Using WS Form with Pop-Ups

When using WS Form inside a pop-up, the form may not render. WS Form renders client-side. On page load, it reads each <form> tag, checks the data-id, then builds the form in the browser using wsf_form_init().

Why WS Form Renders Client-Side

  • Performance
    Client-side rendering reduces server work. Pages stay light because only a minimal <form> placeholder is sent. The browser builds the full form.
  • Security
    The full form HTML is not in the page source. This makes automated scraping and basic bot attacks harder.

Why This Affects Pop-ups

If the pop-up’s content is injected only when opened, the form does not exist in the DOM during the initial page load. The automatic call to wsf_form_init() on page load will miss it. You must call wsf_form_init() after the pop-up opens and the form markup is present.

Solution

Call wsf_form_init() when the pop-up has opened and rendered its content. Most pop-up systems expose an event you can hook into.

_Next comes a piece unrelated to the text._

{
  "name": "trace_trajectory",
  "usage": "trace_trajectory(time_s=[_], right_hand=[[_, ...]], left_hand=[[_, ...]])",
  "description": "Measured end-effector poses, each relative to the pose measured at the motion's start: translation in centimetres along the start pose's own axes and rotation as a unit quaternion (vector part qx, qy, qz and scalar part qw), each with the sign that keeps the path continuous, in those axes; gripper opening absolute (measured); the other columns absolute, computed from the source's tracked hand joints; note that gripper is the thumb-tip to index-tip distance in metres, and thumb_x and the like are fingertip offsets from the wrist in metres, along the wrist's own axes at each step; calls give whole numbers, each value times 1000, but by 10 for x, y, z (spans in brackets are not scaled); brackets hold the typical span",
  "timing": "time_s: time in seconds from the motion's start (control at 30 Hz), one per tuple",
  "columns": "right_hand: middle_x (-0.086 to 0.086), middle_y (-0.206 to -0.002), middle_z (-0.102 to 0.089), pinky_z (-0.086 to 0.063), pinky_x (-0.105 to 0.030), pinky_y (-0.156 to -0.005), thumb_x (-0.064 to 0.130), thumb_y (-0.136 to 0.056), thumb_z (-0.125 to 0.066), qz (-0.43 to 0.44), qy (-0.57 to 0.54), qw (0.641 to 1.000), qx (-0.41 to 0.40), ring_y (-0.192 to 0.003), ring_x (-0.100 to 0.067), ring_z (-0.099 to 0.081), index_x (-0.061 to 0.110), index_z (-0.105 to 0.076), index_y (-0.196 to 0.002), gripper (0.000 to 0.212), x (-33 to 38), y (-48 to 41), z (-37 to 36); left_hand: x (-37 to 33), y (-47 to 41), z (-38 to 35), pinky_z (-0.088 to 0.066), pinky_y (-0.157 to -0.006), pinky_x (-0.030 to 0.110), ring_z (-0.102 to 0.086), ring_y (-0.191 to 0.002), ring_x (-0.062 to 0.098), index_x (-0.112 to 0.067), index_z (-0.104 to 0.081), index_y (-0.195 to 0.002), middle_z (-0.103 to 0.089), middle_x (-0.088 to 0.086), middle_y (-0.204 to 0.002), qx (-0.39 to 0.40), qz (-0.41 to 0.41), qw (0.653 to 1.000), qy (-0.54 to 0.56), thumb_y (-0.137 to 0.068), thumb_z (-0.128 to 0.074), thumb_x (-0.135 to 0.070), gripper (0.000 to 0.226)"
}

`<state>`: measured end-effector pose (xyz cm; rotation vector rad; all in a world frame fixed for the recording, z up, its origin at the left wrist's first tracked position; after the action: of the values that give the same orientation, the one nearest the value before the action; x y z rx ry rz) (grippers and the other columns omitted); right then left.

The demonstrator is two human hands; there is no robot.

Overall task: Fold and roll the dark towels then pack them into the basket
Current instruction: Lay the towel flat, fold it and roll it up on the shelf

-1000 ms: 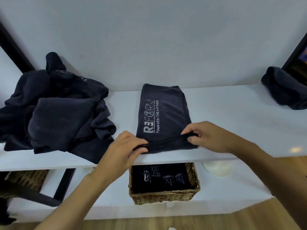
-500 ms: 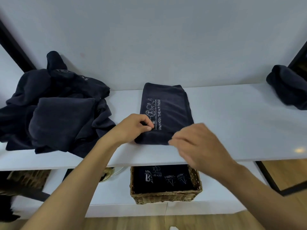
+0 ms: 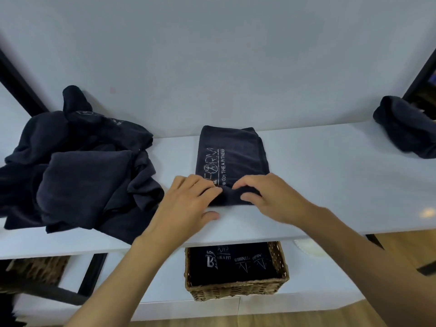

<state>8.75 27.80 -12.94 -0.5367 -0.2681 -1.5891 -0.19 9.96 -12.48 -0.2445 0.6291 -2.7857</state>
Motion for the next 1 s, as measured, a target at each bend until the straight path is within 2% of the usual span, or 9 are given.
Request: trace_trajectory(time_s=[0.07,0.17,0.27,0.33,0.47,0.63,0.8,0.9,1.0], right_hand=[[12,-106,-68,-42,-9,-83,16,-94,-62,-32,-102,993,50,-92,1,-60,23,-67,-114,22,-1,-9,10],[10,-101,-71,-49,-22,-87,16,-90,-66,-50,-117,987,100,-93,-1,-63,23,-71,-107,19,-2,-20,20],[7,-103,-70,-46,-34,-88,23,-91,-65,22,66,997,-18,-93,-13,-63,24,-72,-107,18,-1,-19,21],[3,-101,-69,-45,-37,-82,26,-87,-69,106,205,966,-117,-88,-21,-63,20,-73,-102,17,3,-8,10],[-4,-101,-70,-53,-35,-78,25,-71,-85,99,256,953,-127,-86,-25,-66,11,-69,-105,41,-5,-1,-14],[1,-126,-60,-40,-32,-96,26,-98,-54,14,152,988,-17,-110,-22,-55,21,-54,-131,34,-6,-28,7],[6,-103,-68,-49,-23,-85,16,-92,-62,-38,-29,995,86,-93,-9,-61,26,-66,-108,19,-6,-33,21],[9,-96,-67,-44,-12,-77,16,-90,-66,-63,-67,989,115,-84,0,-61,25,-70,-105,18,-9,-42,25],[13,-87,-64,-37,-5,-68,17,-91,-65,-67,-41,991,108,-77,6,-55,23,-71,-105,17,-12,-55,25]], left_hand=[[4,4,-11,-35,-81,32,-60,-93,24,-11,-69,-110,-69,0,-103,25,15,1000,0,-69,-86,-24,47],[8,-11,-8,-30,-80,27,-51,-95,21,-14,-67,-108,-66,-2,-99,72,81,988,106,-86,-71,-16,22],[25,-29,-10,-34,-72,28,-50,-85,19,-17,-64,-101,-62,-1,-90,165,138,955,202,-95,-58,-21,9],[36,-38,-13,-37,-65,28,-52,-76,16,-15,-63,-96,-60,-4,-81,206,152,937,239,-97,-56,-24,11],[48,-50,-25,-42,-66,26,-53,-72,10,-15,-64,-91,-60,-5,-79,228,200,904,301,-99,-51,-32,23],[48,-46,-25,-42,-72,18,-56,-80,-5,-29,-66,-94,-64,-19,-84,91,250,909,322,-92,-64,-31,4],[44,-34,-16,-48,-79,25,-63,-83,12,-29,-70,-85,-70,-5,-80,161,261,872,381,-89,-68,-32,5],[37,-36,-16,-45,-80,26,-58,-88,14,-26,-71,-92,-65,-5,-93,105,249,928,257,-91,-65,-29,7],[19,-32,-13,-46,-74,36,-57,-83,21,-20,-73,-90,-66,-3,-89,-4,110,993,43,-91,-53,-42,30]])
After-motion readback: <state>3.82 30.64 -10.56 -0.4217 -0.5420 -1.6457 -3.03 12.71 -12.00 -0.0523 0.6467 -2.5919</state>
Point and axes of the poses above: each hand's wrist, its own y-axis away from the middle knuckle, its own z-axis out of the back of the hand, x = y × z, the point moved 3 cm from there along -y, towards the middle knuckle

Important: Ensure the form exists in the DOM before calling wsf_form_init().

Ready-To-Use Examples

Bricks Popups

// Regular Bricks popups: run when a popup opens
document.addEventListener('bricks/popup/open', function (event) {
  wsf_form_init();
});

// Optional: scope to a specific popup by ID
// if (event.detail.popupId === 3321) { wsf_form_init(); }

// AJAX popups: run after Bricks injects loaded content
document.addEventListener('bricks/ajax/popup/loaded', function (event) {
  wsf_form_init();
});

Elementor Pro Popups

jQuery(document).on('elementor/popup/show', function(event, id, instance) {
    wsf_form_init();
});

Popup Maker (WordPress plugin)

jQuery(document).on('pumAfterOpen', function(event, popup) {
    wsf_form_init();
});

Bootstrap Modal (v4 or v5)

jQuery(document).on('shown.bs.modal', '.modal', function (e) {
    wsf_form_init();
});

Fancybox 3

jQuery(document).on('afterShow.fb', function(e, instance, slide) {
    wsf_form_init();
});

Troubleshooting Checklist

  • If you inject content via AJAX, use the plugin’s “content added” or “shown” event rather than a generic click.
  • If multiple pop-ups can open, keep the event delegation approach shown above so all instances are handled.